Warum Dynamo Kiew trotz 2-Millionen-Angebot für Schaparenko festhielt.
Ein Angebot aus Spanien
Nach Angaben von Novyny.live: Der ukrainische Topklub Dynamo Kiew hat ein konkretes Transferangebot für seinen Mittelfeldspieler Mykola Schaparenko abgelehnt. Der spanische Aufsteiger FC Girona war bereit, bis zu 2 Millionen Euro für den Nationalspieler zu zahlen. Diese Summe entsprach jedoch nicht den Vorstellungen der Verantwortlichen in Kiew, die den Spieler als zu wertvoll für eine Abgabe zu diesem Preis erachteten.

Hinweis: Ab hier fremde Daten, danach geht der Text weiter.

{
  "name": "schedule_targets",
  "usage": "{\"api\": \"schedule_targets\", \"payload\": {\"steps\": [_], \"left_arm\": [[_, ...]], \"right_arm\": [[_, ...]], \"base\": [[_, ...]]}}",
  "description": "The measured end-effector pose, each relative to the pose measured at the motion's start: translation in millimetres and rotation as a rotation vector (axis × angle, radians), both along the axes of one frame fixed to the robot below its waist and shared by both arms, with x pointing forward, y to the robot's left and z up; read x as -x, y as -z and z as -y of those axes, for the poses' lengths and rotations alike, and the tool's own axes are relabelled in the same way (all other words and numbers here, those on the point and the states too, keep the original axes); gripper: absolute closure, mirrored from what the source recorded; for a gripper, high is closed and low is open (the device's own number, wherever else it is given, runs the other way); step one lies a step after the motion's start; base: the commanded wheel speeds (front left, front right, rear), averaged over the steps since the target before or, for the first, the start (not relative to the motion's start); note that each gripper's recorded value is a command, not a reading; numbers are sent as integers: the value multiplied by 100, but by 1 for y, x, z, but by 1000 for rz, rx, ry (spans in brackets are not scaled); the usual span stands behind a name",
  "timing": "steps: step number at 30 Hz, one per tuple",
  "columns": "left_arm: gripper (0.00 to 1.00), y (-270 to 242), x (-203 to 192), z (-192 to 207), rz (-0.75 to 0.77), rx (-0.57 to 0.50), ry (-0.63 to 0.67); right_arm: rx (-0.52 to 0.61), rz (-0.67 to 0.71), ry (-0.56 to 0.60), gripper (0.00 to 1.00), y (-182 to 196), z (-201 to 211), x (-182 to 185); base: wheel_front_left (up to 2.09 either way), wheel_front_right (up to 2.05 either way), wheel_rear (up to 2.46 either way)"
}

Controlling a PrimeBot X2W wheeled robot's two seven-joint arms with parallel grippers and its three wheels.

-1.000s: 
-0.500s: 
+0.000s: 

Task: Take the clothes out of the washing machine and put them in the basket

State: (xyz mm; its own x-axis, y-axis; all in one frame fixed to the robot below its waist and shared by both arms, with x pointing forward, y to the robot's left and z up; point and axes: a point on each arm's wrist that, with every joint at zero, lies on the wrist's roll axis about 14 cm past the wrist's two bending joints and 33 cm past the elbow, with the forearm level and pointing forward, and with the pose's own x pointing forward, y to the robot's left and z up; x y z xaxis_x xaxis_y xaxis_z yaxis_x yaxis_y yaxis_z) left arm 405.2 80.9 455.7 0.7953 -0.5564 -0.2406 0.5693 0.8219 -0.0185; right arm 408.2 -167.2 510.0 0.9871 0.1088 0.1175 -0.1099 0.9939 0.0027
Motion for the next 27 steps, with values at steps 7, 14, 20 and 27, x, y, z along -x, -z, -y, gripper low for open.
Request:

Statt eines Wechsels verlängerte Schaparenko seinen Vertrag bei Dynamo um ganze fünf Jahre. Dies unterstreicht, wie sehr der Verein auf den 25-Jährigen setzt. In der laufenden Saison kam der Offensivspieler auf 22 Einsätze in allen Wettbewerben, erzielte zwei Tore und bereitete sechs weitere vor.

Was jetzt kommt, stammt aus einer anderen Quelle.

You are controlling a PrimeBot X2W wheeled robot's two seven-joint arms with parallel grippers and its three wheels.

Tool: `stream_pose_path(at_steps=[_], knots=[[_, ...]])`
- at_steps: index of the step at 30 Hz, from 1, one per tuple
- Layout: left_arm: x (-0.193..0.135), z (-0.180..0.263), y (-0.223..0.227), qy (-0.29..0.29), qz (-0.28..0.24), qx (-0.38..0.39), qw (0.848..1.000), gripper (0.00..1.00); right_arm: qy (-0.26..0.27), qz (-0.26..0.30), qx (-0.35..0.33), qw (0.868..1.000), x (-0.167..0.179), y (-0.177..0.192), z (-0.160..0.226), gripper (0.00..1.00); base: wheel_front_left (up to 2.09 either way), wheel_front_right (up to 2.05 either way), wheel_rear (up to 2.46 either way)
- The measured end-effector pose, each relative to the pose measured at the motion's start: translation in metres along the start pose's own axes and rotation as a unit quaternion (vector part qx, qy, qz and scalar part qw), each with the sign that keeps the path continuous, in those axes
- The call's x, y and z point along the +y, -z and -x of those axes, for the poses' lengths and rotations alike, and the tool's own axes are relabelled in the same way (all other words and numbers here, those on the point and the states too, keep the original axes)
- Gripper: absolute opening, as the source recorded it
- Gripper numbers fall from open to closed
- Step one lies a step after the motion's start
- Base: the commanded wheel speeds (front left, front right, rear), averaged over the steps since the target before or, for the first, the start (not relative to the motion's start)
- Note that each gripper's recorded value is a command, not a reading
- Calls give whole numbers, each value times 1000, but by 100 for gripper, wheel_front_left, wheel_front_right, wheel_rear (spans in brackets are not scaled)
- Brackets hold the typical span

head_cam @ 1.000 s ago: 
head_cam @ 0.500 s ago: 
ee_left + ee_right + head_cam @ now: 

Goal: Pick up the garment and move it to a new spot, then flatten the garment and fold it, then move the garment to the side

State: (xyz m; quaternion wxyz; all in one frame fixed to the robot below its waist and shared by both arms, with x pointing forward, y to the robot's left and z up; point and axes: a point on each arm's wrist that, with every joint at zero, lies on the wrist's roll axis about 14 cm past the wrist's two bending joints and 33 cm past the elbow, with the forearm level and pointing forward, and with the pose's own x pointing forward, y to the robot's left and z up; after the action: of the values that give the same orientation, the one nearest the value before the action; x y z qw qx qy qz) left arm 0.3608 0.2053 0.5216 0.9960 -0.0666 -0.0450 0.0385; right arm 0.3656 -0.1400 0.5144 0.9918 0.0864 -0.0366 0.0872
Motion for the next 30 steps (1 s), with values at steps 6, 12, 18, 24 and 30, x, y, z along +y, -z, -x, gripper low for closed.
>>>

Langfristige Planung statt kurzfristigem Gewinn
Das Angebot aus Spanien traf ein, als Schaparenkos Vertrag noch ein halbes Jahr Laufzeit hatte. Dynamo hätte den Spieler also in Kürze sogar ablösefrei verlieren können. Dennoch entschied man sich bewusst gegen den Verkauf und für eine langfristige Bindung. Dies ist ein klares Signal in der schwierigen finanziellen Lage vieler ukrainischer Klubs, die oft auf Transfererlöse angewiesen sind.

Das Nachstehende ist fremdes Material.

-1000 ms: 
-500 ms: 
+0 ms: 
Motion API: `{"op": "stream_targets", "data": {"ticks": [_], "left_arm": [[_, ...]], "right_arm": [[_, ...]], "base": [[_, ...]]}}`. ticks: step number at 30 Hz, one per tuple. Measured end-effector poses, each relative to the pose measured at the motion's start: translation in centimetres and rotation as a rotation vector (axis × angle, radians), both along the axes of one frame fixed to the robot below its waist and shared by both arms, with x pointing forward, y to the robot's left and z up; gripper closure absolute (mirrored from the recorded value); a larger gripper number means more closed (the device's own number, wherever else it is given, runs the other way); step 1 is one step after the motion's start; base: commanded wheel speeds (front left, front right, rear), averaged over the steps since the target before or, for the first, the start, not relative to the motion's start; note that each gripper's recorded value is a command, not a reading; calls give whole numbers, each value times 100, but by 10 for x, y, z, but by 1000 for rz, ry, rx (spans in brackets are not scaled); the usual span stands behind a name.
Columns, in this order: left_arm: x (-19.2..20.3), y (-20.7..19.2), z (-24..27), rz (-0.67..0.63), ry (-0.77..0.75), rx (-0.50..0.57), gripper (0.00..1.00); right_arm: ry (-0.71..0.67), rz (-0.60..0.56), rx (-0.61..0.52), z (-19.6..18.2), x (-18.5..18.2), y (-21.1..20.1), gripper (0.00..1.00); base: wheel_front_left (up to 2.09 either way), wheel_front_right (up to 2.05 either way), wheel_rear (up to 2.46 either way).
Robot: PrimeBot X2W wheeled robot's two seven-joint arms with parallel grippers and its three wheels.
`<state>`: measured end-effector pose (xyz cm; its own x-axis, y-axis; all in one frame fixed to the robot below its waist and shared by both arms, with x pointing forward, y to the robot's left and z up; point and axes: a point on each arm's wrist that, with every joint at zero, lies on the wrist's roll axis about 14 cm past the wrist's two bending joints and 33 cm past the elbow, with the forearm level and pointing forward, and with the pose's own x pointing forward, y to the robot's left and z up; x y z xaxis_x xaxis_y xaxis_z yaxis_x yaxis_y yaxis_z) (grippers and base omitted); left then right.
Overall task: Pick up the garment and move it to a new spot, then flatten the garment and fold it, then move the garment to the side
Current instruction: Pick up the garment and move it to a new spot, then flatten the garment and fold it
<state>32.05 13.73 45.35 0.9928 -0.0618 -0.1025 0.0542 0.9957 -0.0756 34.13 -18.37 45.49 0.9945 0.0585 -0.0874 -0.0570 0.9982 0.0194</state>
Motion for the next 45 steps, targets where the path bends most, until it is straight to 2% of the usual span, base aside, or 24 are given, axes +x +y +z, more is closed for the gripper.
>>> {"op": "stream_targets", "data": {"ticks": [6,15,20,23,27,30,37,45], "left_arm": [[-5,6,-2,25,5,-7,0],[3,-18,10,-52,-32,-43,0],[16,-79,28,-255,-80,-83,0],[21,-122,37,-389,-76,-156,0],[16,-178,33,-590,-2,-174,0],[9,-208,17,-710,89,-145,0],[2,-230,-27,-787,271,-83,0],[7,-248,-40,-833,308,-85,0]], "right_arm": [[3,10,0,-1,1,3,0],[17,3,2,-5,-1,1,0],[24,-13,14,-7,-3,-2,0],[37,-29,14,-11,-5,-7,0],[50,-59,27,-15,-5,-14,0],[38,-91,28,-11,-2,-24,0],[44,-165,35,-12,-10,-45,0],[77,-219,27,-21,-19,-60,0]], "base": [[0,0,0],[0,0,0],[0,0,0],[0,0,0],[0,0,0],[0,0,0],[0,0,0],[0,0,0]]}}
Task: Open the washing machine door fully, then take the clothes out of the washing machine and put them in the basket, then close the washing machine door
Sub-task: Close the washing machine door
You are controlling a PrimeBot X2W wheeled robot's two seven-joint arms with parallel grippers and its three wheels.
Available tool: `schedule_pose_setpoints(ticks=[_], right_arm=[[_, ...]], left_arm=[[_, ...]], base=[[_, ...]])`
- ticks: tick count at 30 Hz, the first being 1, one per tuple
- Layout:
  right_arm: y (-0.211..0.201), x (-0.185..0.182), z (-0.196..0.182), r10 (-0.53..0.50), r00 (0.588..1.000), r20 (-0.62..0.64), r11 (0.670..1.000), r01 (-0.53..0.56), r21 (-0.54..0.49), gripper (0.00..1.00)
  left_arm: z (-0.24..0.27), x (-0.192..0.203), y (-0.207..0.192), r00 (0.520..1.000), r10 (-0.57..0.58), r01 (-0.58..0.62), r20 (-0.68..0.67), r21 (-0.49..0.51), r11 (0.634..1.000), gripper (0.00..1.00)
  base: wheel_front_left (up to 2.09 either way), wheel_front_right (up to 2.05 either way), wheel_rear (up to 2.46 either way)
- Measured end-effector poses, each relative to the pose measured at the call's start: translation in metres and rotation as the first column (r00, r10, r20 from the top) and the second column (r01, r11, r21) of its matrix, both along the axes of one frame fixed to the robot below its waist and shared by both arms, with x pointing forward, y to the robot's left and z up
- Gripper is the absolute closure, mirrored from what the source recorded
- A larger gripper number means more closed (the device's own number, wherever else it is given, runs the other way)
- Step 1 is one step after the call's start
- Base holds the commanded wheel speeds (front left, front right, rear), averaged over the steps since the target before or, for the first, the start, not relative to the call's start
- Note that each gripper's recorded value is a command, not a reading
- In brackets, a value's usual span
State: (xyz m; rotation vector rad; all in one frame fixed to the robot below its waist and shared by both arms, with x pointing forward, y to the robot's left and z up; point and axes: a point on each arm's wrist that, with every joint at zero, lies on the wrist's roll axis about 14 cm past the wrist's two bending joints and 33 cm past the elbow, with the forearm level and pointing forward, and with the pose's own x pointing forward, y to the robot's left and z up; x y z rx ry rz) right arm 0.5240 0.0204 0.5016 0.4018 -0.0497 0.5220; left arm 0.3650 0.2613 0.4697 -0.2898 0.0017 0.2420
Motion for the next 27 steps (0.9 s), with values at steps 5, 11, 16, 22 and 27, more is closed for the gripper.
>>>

Die Vertragsverlängerung bestätigt die strategische Ausrichtung Dynamo Kiews, den Kern der Mannschaft zu halten und zu stärken. Der Klub zeigt damit Vertrauen in das Entwicklungspotenzial Schaparenkos, der eine Schlüsselrolle beim geplanten Wiederaufbau der Mannschaft spielen soll. Eine weiterhin starke Leistung in Kiew könnte dem Nationalspieler langfristig dennoch den Weg zu einer Karriere in einer der Top-Ligen ebnen.